|Tony Orlando - without Dawn
A number of years ago, I was speaking at a convention for the National Tour Association. I was speaking two separate days, so I got to know the participants.
The first day I spoke, many of them asked if I would be attending the entertainment show that was scheduled for that evening. They said that Tony Orlando was the performer. I responded to them all that I had to get to bed early that night since I was presenting first thing in the morning. I was asked many times if I would be attending, but I persisted that I needed to get my rest.
I didn’t think I’d be missing much, since I’d heard Tony Orlando and Dawn sing their hit songs – “Tie a Yellow Ribbon Round the Old Oak Tree”, “Knock Three Times”, and more. I’d also watched their hit TV show during the ‘70s. I thought they were good, but not enough for me to lose my precious sleep for just Tony – without Dawn.
The next morning, at the continental breakfast, everyone was buzzing about Tony Orlando. He was just “fantastic”, was how many referred to the show. I began to think I’d made a poor choice in going to bed early.
Finally, I asked someone what had made him so good. After all, I remembered him, and as good as he was, I didn’t think in terms of “fantastic” when I thought of him.
The woman I asked gushed that he was “fantastic”. I pushed for details. What was so great about him?
She told me how he had asked for a volunteer from the audience. A young woman came on stage and interacted with Tony Orlando. The person who was in charge of the spotlights, had the light on Tony, but Tony Orlando gestured to the man behind the lights to throw the light on the young woman. This happened a number of times during the brief time the young woman was on stage. Each time the person who was telling me what had happened, said that Tony Orlando gestured to have the spotlight put on the young woman, she also stated that “Tony Orlando was just fantastic”.

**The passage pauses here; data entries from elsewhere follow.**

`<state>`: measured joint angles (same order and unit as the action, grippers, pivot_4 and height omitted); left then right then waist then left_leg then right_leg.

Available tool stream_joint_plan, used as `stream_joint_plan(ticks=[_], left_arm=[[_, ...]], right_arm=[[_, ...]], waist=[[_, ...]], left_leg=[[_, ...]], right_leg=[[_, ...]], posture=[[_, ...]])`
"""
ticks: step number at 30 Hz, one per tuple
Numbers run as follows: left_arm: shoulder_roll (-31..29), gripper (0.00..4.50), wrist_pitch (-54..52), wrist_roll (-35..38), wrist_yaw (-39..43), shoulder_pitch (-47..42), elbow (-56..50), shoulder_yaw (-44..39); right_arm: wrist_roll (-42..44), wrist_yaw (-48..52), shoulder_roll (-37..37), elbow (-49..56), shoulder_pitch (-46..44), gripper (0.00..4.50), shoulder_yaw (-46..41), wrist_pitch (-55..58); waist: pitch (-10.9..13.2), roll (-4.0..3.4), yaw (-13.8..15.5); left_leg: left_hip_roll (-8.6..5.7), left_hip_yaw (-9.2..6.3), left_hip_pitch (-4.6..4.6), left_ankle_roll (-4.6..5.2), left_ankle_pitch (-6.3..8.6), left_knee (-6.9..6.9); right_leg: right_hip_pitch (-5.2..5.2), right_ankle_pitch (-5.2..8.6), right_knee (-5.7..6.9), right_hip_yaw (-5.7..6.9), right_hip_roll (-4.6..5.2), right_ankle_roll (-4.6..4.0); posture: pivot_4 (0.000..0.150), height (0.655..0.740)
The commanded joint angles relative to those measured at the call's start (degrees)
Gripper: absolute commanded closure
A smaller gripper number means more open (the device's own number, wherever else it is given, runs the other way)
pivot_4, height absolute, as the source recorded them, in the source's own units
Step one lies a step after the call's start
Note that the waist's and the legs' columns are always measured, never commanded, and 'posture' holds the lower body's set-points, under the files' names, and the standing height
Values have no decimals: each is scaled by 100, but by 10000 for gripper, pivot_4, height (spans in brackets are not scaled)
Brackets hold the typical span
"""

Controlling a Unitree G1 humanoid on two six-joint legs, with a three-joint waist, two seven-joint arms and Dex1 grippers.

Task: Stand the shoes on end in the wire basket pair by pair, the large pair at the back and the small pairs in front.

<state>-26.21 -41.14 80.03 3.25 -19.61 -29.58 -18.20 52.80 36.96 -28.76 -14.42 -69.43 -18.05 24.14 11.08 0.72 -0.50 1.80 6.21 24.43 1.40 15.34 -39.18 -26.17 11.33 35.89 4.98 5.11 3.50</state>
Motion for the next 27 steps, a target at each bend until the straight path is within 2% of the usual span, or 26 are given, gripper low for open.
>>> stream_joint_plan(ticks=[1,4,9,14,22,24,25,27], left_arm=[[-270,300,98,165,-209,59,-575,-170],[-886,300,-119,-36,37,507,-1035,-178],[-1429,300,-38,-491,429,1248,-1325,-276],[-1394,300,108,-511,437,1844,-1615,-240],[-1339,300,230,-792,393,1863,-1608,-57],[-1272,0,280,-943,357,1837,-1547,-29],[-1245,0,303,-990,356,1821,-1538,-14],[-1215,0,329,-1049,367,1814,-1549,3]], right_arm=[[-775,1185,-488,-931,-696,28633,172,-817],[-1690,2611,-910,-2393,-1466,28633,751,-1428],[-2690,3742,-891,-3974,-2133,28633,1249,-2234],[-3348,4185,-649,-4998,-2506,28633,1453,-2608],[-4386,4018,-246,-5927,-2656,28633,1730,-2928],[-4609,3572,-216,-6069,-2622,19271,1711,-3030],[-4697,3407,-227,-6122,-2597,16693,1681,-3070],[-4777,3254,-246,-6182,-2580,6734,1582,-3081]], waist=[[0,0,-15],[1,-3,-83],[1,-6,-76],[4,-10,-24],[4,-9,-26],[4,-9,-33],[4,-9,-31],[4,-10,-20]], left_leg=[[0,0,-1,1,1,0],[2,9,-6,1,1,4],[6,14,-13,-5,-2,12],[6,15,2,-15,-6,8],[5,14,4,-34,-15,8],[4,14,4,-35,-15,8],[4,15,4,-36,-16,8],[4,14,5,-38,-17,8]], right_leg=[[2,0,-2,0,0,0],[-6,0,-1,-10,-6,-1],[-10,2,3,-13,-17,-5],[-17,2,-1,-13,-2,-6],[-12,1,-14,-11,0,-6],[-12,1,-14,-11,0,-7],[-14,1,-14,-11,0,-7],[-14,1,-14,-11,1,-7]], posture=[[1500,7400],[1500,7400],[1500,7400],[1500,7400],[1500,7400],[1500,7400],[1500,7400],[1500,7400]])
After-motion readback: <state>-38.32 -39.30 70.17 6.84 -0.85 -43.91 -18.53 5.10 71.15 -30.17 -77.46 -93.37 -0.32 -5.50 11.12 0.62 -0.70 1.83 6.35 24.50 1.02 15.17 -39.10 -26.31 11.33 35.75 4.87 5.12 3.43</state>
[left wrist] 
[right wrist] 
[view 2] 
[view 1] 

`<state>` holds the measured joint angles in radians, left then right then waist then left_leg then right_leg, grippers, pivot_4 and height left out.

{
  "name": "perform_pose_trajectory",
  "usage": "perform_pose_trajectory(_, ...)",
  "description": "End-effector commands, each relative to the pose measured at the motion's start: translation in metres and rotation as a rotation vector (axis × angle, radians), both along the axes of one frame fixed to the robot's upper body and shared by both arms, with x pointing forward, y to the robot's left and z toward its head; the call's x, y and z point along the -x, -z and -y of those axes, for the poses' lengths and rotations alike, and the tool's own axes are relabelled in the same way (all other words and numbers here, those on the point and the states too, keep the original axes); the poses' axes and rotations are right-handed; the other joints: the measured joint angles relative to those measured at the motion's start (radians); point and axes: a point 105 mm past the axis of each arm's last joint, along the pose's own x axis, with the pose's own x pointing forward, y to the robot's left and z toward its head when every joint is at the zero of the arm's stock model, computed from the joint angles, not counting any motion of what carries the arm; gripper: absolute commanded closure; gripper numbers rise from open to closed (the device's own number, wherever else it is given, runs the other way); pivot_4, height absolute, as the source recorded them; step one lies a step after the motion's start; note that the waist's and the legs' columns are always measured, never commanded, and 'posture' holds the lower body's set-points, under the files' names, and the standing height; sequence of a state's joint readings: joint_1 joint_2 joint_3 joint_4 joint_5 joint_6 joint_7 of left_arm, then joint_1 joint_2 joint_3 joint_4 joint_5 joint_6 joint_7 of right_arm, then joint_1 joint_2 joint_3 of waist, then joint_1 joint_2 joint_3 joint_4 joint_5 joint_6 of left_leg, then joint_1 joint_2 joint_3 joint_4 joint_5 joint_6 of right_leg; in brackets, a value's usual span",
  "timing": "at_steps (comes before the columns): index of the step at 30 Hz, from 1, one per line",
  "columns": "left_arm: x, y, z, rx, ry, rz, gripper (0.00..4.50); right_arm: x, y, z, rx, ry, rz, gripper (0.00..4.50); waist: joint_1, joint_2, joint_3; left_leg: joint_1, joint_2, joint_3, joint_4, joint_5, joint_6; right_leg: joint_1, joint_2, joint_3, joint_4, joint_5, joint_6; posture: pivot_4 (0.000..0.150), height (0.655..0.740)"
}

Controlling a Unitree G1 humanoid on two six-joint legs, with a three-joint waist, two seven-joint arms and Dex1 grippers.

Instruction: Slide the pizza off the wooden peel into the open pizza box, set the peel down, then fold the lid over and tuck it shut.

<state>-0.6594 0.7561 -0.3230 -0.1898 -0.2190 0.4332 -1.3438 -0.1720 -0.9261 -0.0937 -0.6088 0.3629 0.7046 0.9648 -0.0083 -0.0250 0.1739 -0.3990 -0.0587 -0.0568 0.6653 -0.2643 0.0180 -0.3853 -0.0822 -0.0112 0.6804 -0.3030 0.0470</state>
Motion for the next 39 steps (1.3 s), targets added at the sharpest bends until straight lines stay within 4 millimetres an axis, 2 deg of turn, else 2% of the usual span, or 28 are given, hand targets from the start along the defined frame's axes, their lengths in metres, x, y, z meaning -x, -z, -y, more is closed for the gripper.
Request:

Just the fact that Tony Orlando wanted the audience member to be in the spotlight, made the rest of the audience elevate their feelings about him. By making the young woman the star, Tony Orlando looked “fantastic”. He didn’t try to steal the spotlight, but knew the importance of making the young woman look good and by association, he was making the entire audience look good. He understood that he was there to serve his audience.
We can learn a lesson from this when we’re dealing with our customers. Instead of trying to make ourselves look good, or smart, or right, we should turn the spotlight around and shine it on the customer. By doing so, our customers will talk about how “fantastic” we are.
Margo Chevers, author of the book STOP the BS (bad service), has been providing sales and customer service seminars to a diverse cross-section of industries for the past 19 years. To receive her free 10 top tips for exceptional customer service, call (800) 858-0797 or email Margo@MargoChevers.com.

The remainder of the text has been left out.